Storage (removable):
LG 16X DVD+/-RW (and -RAM) burner
Plextor 52x/24x/52x CDRW (from old system)
Zip 100 (from old system)
floppy (from old system)

Case and Cooling:
Lian Li PC-60 (from old system)
Zalman 7000 CNPS HSF
Zalman chipset cooler (will replace ASUS default cooler immediately)

Usage / summary:
I'm heavily into digital photography (thus Photoshop), and I'm going to be an engineering student this fall, so I need something that can multitask and offer good performance in "work" applications (with practically zero gaming) without the big bucks for a SMP system. Dual core seemed like a good compromise, so the X2 is already preordered (and hopefully on its way soon) from Monarch. Go ahead and tell me what I did wrong, anyway. ;)
 

Tostada

Golden Member
Oct 9, 1999
1,789
0
0
A separate forum for "rate my system" and "before I pull the trigger and buy this POS" threads might be a good idea, but critiquing several systems in the same thread won't work.

If you don't quote the entire system you're critiquing, it will be too confusing.

If you do quote the entire system you're critiquing in every post, it'll be too messy (and still disjointed and confusing).

 

BeakerChem

Senior member
May 11, 2005
219
0
0
--System Review--
System 1 from ProviaFan
Post date: 06/07/2005

Comments:

Are you planning on doing heavy media creation with this system? The 4400+ gives a performance boost with programs like the following when using more than one at a time

Adobe® Photoshop® 7.0.1
Adobe® Premiere® 6.50
Macromedia® Director MX 9.0
Macromedia® Dreamweaver MX 6.1
Microsoft® Windows MediaTM Encoder 9 Version 9.00.00.2980
NewTek's LightWave® 3D 7.5b
SteinbergTM WaveLabTM 4.0f

Link to above benchmarks

If you are mainly interested in photography editing, i.e. photoshop only, a cheaper alternative processor would be something like a AMD 3800+ for ~$375 vs the ~$540 for the AMD 4400+

Link to Photoshop alone benchmark


With the hard drives, you have picked a cheaper 300GB drive, the Seagate. It can be slower than something like a Maxor Maxline or Diamond max with 16 MB cache, but since you have the Raptor drive you are most likely only using this for backup-storage anyway? If not, consider the Maxor drives for a faster large HD.

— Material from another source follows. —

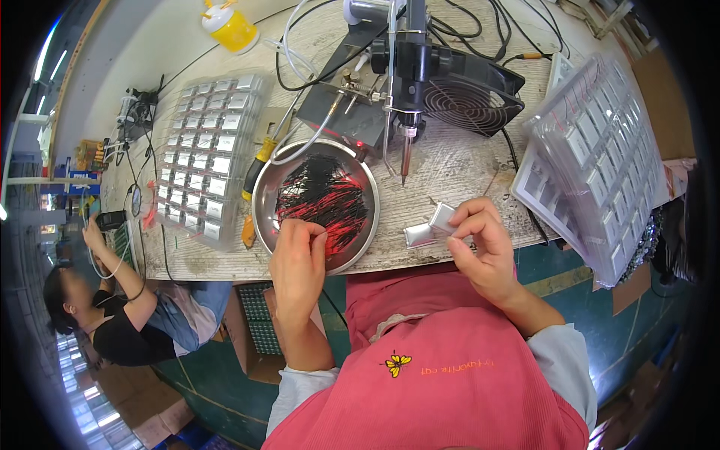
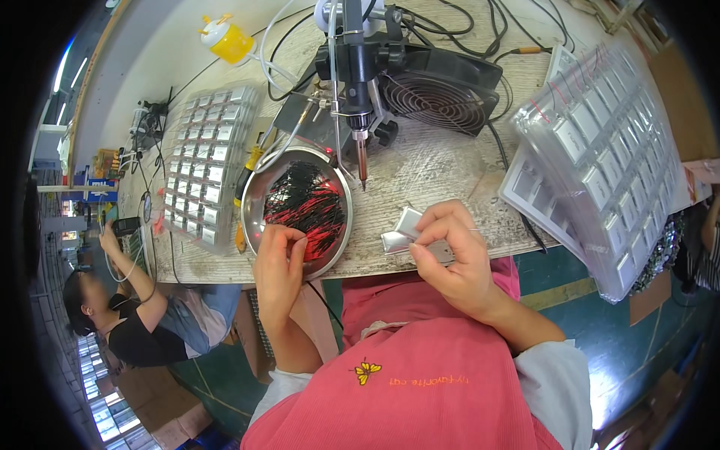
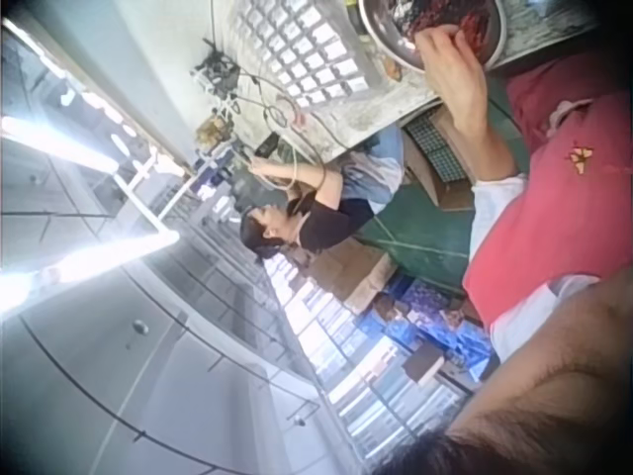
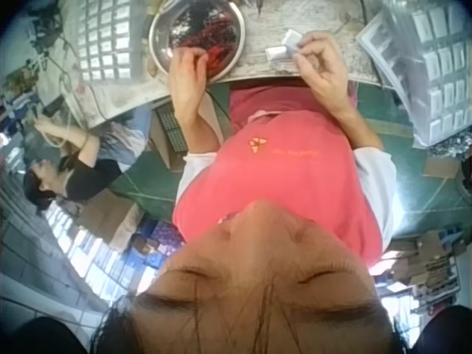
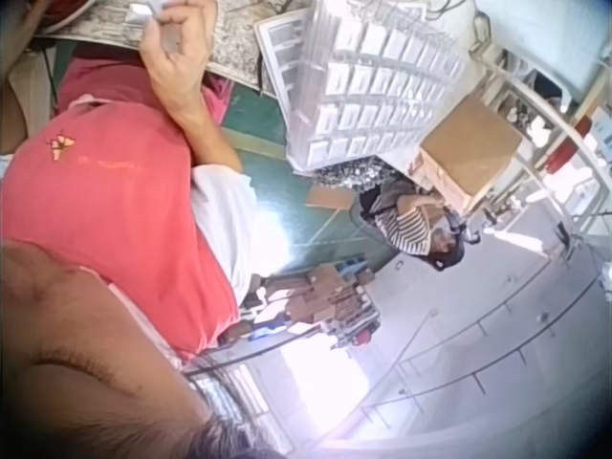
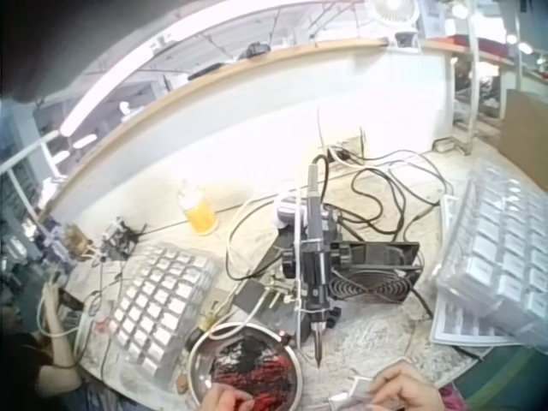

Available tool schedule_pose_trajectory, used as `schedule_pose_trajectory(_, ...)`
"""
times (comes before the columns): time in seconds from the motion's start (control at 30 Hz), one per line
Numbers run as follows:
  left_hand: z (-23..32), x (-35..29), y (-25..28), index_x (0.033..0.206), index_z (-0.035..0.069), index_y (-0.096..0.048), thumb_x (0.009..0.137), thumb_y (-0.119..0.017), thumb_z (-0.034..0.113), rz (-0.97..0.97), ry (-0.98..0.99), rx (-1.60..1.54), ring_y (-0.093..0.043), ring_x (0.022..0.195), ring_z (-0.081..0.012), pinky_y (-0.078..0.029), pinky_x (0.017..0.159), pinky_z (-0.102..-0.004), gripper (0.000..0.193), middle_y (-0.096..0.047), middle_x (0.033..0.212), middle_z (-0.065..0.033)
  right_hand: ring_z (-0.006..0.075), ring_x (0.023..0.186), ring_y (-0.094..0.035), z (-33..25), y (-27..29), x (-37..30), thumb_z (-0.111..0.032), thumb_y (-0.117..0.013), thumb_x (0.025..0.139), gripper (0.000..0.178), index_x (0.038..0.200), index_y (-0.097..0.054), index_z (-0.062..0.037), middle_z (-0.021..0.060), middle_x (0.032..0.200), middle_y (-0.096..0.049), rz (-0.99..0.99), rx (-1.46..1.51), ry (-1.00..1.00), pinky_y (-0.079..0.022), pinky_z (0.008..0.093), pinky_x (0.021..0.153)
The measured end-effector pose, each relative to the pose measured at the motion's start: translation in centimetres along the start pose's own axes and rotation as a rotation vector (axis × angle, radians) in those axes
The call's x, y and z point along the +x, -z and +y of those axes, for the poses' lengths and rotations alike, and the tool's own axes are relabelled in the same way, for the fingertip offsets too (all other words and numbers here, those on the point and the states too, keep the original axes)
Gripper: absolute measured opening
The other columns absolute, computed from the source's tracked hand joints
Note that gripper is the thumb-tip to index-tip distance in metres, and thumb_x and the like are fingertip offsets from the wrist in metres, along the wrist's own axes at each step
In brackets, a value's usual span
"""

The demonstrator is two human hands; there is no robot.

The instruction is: The person solders wires onto small battery packs using a mounted soldering iron and places the assembled units into a plastic tray.

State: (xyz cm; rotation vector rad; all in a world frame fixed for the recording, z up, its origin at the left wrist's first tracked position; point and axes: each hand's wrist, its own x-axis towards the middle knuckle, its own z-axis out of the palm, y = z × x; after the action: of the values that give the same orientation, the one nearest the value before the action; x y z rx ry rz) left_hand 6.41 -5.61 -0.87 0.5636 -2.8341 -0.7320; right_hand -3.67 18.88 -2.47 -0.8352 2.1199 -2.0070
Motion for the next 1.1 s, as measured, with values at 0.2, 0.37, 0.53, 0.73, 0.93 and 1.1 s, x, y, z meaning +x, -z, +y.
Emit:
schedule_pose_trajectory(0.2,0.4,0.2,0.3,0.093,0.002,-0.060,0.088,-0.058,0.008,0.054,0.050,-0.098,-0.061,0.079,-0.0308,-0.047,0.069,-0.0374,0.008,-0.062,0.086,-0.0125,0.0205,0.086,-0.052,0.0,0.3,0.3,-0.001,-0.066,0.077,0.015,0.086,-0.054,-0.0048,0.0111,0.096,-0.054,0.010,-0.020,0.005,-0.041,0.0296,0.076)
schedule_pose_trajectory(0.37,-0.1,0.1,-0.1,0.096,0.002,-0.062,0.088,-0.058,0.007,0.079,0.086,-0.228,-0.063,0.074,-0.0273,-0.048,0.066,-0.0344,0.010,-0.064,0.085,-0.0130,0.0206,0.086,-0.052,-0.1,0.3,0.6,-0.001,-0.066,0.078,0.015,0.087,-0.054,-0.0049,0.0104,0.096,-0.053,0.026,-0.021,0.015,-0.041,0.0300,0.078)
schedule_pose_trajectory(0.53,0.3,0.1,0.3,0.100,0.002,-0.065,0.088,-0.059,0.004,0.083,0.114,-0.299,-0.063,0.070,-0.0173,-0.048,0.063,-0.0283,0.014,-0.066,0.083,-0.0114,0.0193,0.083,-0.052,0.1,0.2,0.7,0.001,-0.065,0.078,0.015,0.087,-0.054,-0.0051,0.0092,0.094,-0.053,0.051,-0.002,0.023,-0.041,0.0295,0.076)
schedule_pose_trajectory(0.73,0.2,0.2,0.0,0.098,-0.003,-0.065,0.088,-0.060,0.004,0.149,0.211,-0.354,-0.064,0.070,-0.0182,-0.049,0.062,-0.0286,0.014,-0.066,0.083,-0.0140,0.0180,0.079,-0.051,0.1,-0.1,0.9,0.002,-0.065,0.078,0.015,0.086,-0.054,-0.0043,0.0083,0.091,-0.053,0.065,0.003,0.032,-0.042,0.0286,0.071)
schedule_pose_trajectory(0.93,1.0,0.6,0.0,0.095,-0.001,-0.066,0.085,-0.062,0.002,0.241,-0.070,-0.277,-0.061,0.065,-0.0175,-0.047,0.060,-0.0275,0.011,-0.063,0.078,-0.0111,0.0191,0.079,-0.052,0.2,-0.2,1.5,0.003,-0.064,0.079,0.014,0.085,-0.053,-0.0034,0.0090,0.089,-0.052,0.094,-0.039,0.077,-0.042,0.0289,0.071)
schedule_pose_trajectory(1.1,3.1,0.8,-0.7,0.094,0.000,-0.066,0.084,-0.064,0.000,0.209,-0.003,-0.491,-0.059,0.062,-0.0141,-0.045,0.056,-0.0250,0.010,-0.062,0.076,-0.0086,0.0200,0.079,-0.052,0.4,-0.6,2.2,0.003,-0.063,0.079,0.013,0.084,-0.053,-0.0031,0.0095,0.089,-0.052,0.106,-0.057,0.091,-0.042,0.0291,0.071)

The Storage Review - Comprehensive HD benchmarks

I'll add more comments when I look more into the system. By the way, which LG DVD drive is that? There are a couple of different models out.

Hope this helps!
 

Sqube

Diamond Member
Dec 23, 2004
3,078
1
0
People have optical filters for ignoring these kinds of threads. Nothing personal to you, but that's just how it goes.

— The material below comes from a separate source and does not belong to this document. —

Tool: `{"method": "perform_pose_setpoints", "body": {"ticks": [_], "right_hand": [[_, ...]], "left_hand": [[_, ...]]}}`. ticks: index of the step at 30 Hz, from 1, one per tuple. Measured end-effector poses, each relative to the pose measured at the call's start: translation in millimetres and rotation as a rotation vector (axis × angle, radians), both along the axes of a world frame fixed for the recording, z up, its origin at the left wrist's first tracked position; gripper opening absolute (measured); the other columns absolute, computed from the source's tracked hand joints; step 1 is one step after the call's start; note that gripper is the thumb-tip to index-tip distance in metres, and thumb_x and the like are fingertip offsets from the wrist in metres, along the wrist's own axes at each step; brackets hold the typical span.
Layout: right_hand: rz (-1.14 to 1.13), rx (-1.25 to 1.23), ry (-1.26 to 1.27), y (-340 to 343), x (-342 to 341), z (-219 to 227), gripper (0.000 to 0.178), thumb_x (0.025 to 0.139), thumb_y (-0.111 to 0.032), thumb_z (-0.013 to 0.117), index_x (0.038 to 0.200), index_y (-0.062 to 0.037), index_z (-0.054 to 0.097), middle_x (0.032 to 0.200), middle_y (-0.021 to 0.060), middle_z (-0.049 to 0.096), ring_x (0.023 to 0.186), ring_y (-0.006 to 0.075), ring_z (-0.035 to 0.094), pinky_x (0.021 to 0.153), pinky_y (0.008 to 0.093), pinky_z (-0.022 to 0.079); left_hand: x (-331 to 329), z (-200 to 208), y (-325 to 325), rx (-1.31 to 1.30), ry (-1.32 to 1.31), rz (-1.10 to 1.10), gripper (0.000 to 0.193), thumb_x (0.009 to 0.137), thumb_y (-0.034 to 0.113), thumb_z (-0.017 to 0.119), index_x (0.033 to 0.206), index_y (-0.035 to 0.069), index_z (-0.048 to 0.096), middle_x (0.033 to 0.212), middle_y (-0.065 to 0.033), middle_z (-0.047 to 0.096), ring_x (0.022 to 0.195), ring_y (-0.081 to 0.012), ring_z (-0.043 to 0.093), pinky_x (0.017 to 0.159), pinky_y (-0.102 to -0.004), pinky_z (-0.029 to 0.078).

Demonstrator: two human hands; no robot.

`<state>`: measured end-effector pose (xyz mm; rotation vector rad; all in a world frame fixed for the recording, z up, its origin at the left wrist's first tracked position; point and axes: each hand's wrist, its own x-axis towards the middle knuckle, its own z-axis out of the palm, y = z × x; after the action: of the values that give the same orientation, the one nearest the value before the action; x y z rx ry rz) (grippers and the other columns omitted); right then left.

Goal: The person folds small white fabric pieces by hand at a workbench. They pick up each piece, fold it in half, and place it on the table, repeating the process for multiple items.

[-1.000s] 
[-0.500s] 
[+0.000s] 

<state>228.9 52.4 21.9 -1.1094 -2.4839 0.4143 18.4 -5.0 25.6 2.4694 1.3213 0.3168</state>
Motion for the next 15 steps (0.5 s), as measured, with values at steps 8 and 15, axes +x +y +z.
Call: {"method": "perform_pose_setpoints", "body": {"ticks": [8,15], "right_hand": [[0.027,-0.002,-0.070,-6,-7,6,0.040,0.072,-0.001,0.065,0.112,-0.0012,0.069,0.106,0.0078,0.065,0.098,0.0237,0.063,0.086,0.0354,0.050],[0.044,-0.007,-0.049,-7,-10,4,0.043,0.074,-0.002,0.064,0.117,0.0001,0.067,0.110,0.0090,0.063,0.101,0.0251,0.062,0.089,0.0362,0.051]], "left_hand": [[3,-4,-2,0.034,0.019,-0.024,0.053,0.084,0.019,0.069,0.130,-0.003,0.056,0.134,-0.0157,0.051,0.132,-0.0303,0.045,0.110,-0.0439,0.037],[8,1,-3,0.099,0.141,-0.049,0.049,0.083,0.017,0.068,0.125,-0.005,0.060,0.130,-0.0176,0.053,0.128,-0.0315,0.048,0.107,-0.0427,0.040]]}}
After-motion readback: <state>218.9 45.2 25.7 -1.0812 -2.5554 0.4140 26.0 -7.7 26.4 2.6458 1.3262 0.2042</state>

ProviaFan, I've never heard of Transcend before. Why did you go with them?
 

ProviaFan

Lifer
Mar 17, 2001
14,993
1
0
The Transcend RAM was on the list for the A8N-SLI (the A8N-E is not listed in that section on ASUS's site), and it was one of the more affordable modules.

When I'm working on photography or design, I often have Photoshop, Indesign, and possibly Illustrator going at the same time. When programming, I might use a programming environment, Dreamweaver, and an instance of VMWare. Some tasks combine a bit of both worlds. No matter what I'm doing, I always have Firefox, Outlook, and other misc. stuff as well as antivirus and antispyware software in the background.

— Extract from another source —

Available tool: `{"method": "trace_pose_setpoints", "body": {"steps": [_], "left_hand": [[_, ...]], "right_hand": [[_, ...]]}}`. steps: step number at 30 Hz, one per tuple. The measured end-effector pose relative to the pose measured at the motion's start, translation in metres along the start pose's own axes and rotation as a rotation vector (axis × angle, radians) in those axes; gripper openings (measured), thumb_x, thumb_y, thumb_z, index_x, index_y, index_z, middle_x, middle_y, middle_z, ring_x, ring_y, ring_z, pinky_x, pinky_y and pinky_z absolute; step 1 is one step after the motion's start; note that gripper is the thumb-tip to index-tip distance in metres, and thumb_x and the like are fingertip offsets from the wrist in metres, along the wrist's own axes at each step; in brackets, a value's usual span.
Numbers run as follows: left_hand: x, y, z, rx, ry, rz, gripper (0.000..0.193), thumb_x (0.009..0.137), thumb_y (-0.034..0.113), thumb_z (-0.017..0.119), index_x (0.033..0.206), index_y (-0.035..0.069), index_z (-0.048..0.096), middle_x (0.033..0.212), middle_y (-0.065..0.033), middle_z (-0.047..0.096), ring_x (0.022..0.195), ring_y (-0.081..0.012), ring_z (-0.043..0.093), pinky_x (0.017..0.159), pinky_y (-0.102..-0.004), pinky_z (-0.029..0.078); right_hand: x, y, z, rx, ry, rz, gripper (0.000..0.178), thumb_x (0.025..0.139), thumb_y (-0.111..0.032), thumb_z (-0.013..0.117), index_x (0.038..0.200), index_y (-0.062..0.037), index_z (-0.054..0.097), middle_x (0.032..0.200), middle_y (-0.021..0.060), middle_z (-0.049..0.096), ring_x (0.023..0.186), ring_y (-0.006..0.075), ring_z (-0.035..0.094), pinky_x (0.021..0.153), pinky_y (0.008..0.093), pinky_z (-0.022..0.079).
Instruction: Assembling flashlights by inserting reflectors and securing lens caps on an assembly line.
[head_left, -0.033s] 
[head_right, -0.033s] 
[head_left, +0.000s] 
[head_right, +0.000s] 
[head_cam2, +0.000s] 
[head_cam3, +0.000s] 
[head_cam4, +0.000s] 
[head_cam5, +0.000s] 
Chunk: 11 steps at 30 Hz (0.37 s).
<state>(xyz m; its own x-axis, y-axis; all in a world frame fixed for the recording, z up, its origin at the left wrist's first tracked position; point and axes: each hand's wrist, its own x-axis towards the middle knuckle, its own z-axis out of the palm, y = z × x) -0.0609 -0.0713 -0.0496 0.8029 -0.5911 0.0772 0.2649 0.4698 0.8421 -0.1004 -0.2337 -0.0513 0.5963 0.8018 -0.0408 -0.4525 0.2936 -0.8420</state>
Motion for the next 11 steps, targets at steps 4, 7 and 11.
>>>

You know, I also use optical filters for ignoring threads I don't want to read. They require no special software, they can handle a full page of threads extremely quickly, and I have two of them for increased performance. ;)
 

Maluno

Senior member
Mar 28, 2005
697
0
0
Yeah, we should get another forum for this purpose. I bet about GH will lose about 1/8 of its daily added topics.